Reports that the communist authorities intend to dig up the graves of the Ba’al Shem-Tov and of Rabbi Nachman of Bratzlav have been received on a number of previous occasions. In the early part of 1929, a report came to Riga that the local Soviet of Miedzybozh was digging up the Jewish cemetery to lay it out as a public park. Many graves had already been dug up, it was stated, out the digging operations had stopped at the Mausoleum of the Ba’al Shem, which had not been touched. It was not known, the report said, whether the digging had been finally stopped, or was to be resumed.

The Jewish Communist papers have repeatedly protested against the Soviet authorities for allowing the tombs of the Ba’al Shem and of Rabbi Nachman to be used as places of pilgrimage by the Hassidim, who they said, flock there in large numbers. The leaders of the Bratzlav Synagogue in Uman, they wrote, were with the permission of the Soviet authorities printing Hassidicliterature for the use of the pilgrims. The graves must be done away with they urged, because they are breeding places for religious activities.

The practice of diggin up cemeteries for the purpose of laying out the grounds as public parks has been adopted by the Soviet authorities in a number of places. Some years back there was a great outcry when the white Russian authorities started covering over the Jewish cemetery at Liachovka, in Minak, and laying it out as a municipal park. In 1928 the same thing happened at the so-called Vilna Jewish cemetery in Minsk, near the Vilna Railway station, where the authorities decided to build a University city.

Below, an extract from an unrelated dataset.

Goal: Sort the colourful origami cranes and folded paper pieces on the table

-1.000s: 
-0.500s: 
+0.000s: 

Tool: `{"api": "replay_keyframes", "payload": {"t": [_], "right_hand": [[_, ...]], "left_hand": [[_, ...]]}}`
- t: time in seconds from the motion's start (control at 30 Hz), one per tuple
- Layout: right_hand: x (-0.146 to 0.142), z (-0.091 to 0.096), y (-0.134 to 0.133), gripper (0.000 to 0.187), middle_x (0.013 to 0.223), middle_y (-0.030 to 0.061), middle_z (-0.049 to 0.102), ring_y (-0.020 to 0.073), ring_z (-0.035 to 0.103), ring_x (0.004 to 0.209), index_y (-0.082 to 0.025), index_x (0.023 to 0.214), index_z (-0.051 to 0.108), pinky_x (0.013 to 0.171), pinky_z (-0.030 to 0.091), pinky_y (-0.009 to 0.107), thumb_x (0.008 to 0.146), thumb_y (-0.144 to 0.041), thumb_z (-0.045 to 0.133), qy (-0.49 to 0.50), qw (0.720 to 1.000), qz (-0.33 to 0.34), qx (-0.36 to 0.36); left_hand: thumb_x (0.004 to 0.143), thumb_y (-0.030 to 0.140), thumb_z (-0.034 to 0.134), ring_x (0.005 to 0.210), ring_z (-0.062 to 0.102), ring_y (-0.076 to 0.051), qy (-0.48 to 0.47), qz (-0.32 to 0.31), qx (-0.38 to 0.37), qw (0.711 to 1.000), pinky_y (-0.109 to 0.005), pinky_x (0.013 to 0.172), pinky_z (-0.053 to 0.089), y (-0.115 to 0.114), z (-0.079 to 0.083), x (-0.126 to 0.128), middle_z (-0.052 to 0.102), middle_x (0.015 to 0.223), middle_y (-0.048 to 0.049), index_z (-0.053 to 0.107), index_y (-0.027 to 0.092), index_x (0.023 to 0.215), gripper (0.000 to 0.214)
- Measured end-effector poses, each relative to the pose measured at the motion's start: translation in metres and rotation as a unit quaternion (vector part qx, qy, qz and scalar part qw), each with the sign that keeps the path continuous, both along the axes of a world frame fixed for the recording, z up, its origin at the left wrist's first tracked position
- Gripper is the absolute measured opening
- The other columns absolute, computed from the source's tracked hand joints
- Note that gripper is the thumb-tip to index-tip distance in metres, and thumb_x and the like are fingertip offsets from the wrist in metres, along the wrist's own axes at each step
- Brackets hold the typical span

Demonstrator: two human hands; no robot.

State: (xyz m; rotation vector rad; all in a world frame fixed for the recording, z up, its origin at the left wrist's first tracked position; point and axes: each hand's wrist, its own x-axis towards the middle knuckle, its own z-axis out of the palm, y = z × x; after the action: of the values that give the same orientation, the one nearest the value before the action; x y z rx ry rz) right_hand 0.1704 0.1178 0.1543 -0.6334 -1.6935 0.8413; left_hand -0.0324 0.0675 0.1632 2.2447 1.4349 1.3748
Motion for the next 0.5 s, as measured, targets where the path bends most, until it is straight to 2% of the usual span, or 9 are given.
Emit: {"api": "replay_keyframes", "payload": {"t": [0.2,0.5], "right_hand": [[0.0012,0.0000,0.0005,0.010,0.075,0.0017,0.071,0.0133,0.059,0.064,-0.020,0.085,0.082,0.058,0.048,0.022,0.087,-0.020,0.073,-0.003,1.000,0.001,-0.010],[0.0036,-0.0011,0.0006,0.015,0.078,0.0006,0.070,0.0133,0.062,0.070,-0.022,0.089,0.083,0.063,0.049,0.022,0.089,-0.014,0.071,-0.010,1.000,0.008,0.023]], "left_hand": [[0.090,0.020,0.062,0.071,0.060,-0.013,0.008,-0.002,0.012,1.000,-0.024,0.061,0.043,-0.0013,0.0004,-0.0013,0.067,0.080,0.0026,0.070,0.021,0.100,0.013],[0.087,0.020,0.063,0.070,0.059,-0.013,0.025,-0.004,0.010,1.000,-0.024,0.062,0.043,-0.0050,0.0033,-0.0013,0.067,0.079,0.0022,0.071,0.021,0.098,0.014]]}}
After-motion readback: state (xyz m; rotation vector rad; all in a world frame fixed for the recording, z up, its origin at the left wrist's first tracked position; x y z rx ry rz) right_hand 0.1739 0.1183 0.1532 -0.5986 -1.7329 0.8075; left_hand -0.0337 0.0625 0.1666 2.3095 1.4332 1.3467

The religious Jews held a meeting and decided to dig up the graves in the cemetery, where many famous Rabbis, including. Tevele Minsker and Rabbi Zisele Rappaport, are buried. and to convey the remains to the new cemetery for reinterment. Almost the entire Jewish population came with sacks, it was reported, to collect the bones, and followed in the procession which carried them to the new cemetery. In Perditchev, too, in the summer of 1929, the local Communists started digging up the 200 year old Jewish cemetery to lay it out as a public park. Workers engaged in the excavation work and policemen were attacked by crowds of Jews, who threw stones at them demanding that they should stop the work. The city authorities admitted that the cemetery was ancient but contended that the gravestones had fallen into decay and that the place had become a centre for spreading disease. In the small town of Gorovitchi there were serious disturbances reported not long ago, when the Jewish population collected in force to try to prevent the local Soviet building a military barracks and a Jewish school on land which was formerly a Jewish cemetery. The police and the fire brigade had to be called out to disperse the crowd.